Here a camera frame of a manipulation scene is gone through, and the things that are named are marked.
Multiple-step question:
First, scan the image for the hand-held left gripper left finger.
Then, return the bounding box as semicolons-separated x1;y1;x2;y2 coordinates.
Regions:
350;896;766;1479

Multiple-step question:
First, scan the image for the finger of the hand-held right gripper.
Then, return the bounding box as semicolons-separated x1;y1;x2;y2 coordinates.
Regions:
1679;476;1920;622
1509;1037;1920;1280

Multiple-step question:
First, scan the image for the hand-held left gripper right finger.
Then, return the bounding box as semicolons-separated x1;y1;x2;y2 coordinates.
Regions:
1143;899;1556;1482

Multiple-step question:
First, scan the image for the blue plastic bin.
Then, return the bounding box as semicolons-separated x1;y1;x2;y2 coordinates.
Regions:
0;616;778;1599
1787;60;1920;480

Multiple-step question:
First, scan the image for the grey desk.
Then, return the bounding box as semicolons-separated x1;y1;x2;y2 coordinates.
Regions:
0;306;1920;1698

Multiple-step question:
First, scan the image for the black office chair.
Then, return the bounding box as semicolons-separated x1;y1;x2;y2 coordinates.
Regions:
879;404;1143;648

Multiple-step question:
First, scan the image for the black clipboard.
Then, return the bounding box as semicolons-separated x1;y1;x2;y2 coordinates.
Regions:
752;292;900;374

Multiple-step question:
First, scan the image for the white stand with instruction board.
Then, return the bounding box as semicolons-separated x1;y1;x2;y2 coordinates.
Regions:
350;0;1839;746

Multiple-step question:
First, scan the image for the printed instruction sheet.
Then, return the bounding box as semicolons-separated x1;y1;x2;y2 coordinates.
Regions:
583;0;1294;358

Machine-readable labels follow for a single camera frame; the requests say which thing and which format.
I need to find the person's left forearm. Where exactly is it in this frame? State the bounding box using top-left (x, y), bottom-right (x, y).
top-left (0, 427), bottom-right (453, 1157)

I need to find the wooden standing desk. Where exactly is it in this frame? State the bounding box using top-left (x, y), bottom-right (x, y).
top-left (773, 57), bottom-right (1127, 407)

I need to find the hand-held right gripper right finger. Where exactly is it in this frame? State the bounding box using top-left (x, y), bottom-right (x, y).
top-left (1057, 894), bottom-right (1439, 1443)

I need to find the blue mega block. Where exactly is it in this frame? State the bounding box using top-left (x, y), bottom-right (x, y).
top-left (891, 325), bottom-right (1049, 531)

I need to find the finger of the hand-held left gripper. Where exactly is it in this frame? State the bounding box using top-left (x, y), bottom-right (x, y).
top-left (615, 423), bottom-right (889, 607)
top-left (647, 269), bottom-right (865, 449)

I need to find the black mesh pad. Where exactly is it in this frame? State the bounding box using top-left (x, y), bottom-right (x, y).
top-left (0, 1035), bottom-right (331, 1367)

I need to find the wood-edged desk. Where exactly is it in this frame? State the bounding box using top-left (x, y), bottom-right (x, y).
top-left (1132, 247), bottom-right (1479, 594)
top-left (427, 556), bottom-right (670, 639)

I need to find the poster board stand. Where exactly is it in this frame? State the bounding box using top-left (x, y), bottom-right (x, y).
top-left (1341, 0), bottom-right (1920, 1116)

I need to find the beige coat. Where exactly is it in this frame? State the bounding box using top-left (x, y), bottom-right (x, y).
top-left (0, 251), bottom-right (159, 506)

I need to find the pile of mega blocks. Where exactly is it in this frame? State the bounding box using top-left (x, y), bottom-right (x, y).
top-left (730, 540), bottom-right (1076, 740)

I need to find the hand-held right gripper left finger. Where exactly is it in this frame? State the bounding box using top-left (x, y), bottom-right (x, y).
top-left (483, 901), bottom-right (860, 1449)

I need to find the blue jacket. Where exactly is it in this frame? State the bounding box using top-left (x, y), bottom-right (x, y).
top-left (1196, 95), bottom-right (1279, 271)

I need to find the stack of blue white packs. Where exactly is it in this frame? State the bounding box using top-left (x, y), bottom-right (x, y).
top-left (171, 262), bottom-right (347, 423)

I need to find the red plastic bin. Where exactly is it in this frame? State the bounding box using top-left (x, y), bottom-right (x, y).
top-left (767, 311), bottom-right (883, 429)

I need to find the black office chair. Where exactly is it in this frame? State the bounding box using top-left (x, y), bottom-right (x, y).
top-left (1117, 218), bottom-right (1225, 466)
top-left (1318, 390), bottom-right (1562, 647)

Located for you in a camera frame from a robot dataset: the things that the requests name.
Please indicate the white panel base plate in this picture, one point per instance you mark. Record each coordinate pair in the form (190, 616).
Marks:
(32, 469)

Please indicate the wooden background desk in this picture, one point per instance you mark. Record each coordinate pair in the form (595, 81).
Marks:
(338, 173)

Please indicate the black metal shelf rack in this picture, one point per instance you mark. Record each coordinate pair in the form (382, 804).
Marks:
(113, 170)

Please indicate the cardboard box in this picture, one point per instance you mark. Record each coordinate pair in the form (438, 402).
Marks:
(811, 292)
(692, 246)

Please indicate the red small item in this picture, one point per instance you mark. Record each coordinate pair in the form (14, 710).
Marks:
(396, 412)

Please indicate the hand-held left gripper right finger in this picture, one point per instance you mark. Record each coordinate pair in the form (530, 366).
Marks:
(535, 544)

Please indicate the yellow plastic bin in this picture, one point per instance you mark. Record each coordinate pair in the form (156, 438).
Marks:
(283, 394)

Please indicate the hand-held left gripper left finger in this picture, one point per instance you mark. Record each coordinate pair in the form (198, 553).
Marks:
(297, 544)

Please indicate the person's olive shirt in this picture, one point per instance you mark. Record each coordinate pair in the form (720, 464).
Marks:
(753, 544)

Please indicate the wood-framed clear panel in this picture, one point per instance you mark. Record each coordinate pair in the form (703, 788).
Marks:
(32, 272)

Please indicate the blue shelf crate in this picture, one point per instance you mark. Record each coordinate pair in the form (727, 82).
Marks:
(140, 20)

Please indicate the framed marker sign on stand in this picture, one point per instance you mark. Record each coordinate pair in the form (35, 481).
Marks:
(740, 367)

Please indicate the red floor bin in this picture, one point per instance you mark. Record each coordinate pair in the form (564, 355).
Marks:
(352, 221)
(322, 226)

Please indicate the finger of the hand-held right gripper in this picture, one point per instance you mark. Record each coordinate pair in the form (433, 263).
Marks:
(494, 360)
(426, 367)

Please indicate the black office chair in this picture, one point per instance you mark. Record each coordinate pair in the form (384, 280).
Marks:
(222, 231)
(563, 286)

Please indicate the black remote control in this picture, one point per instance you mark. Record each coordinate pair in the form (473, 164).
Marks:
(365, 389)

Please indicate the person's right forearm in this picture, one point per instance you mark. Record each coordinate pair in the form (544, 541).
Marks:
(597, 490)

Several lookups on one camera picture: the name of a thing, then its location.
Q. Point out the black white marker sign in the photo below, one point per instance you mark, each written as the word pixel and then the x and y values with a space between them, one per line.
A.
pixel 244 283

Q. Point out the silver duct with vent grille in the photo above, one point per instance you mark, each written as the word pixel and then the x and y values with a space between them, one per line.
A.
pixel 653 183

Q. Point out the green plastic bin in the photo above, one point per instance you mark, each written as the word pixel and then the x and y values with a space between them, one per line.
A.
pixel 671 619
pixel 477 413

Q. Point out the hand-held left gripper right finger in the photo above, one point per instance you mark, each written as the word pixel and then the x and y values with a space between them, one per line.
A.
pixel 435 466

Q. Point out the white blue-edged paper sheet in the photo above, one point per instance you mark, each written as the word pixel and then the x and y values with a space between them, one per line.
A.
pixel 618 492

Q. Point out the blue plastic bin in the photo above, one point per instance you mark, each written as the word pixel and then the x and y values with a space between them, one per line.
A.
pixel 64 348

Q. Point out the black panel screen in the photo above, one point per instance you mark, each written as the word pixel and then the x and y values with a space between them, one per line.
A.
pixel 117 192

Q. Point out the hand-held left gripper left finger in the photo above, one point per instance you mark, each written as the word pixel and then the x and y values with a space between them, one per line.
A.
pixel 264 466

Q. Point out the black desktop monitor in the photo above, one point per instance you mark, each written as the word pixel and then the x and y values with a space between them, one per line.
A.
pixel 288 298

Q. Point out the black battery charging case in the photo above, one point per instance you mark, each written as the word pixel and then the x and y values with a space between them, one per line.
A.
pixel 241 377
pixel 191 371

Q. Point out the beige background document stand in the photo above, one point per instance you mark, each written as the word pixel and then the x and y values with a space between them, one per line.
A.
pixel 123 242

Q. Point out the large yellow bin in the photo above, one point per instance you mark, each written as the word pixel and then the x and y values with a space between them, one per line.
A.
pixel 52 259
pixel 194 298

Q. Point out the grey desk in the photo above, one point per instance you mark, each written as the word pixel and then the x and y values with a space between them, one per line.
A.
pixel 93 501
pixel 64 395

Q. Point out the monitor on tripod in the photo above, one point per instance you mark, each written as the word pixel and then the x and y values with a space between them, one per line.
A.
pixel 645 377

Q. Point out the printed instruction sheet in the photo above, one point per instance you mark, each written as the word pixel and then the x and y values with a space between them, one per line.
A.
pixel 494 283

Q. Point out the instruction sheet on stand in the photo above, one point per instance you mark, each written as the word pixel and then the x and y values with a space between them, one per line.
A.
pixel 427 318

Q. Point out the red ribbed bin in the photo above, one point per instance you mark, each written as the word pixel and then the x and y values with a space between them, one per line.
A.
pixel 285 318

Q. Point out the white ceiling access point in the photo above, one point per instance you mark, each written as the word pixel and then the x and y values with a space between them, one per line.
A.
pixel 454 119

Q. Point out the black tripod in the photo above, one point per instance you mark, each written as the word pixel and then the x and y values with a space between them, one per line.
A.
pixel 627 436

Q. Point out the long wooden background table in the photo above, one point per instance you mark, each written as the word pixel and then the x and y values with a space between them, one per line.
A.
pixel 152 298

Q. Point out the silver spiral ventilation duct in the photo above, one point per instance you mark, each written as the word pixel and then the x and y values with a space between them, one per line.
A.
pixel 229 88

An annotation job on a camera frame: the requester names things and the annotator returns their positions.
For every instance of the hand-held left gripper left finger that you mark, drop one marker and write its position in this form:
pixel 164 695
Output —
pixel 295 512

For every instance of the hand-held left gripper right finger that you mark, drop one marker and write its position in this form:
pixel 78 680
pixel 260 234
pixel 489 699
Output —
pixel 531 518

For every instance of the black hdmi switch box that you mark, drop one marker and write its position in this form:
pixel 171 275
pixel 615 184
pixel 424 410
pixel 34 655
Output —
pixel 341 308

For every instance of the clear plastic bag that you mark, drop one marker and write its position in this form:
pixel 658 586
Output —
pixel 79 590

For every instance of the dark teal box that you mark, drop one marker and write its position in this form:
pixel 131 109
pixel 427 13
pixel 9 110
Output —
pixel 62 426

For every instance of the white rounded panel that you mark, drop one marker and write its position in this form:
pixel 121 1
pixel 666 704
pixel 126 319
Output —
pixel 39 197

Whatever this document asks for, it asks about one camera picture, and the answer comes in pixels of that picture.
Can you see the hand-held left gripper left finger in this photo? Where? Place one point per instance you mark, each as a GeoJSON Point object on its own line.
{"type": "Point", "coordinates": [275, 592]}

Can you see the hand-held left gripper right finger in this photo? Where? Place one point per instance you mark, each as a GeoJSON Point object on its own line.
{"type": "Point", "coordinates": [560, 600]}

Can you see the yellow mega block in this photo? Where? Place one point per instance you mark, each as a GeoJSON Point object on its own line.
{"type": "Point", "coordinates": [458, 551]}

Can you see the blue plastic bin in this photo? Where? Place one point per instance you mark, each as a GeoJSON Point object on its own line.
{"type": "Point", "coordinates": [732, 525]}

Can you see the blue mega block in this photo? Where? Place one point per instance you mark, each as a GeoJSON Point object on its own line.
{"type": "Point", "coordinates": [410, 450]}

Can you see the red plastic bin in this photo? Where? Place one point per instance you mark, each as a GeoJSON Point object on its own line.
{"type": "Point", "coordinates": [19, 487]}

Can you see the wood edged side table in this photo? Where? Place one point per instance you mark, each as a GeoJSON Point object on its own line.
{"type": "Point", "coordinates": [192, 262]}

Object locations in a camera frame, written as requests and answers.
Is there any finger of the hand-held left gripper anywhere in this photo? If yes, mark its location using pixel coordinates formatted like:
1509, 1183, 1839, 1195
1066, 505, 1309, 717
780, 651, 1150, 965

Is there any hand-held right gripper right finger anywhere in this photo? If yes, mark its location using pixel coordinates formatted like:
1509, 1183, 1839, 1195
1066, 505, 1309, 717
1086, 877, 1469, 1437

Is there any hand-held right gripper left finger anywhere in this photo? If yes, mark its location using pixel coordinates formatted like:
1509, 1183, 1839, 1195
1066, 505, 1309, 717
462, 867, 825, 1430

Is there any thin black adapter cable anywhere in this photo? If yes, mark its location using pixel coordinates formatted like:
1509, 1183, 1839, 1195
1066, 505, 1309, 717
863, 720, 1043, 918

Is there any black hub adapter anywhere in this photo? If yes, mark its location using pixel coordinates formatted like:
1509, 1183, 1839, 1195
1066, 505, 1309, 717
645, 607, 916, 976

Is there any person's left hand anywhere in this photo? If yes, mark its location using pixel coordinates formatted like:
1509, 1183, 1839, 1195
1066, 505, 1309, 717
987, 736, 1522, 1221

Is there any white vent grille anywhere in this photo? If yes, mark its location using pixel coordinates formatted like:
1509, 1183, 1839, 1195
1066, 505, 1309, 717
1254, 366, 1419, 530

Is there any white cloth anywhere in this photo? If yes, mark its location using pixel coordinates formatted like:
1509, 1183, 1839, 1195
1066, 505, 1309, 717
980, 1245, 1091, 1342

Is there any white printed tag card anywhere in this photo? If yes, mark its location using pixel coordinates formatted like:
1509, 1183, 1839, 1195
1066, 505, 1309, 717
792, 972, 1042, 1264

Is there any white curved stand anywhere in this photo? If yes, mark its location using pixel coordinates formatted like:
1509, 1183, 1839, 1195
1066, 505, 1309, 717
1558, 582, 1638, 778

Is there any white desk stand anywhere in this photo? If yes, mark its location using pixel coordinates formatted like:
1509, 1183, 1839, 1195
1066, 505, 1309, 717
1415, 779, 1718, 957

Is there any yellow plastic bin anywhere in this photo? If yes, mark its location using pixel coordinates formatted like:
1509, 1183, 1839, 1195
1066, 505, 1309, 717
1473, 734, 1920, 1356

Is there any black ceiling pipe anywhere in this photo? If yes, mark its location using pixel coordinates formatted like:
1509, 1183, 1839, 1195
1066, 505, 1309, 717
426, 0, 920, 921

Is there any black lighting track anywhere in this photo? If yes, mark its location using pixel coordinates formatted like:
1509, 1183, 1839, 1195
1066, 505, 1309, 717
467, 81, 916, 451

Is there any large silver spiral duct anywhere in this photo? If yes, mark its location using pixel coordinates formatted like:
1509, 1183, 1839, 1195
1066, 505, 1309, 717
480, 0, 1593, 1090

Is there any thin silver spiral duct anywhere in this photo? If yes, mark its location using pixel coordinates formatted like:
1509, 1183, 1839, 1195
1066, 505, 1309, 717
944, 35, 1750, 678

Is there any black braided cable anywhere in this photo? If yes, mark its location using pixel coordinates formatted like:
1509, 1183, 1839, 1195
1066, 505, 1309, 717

---

**ABOUT THIS EXERCISE**: Looking at the listing above, which lines hold "cable"? Copy every such line.

**EXERCISE OUTPUT**:
Is there any thin black adapter cable anywhere in this photo? If yes, mark its location using pixel coordinates formatted like:
Is there any black braided cable anywhere in this photo? If yes, mark its location using pixel coordinates formatted like:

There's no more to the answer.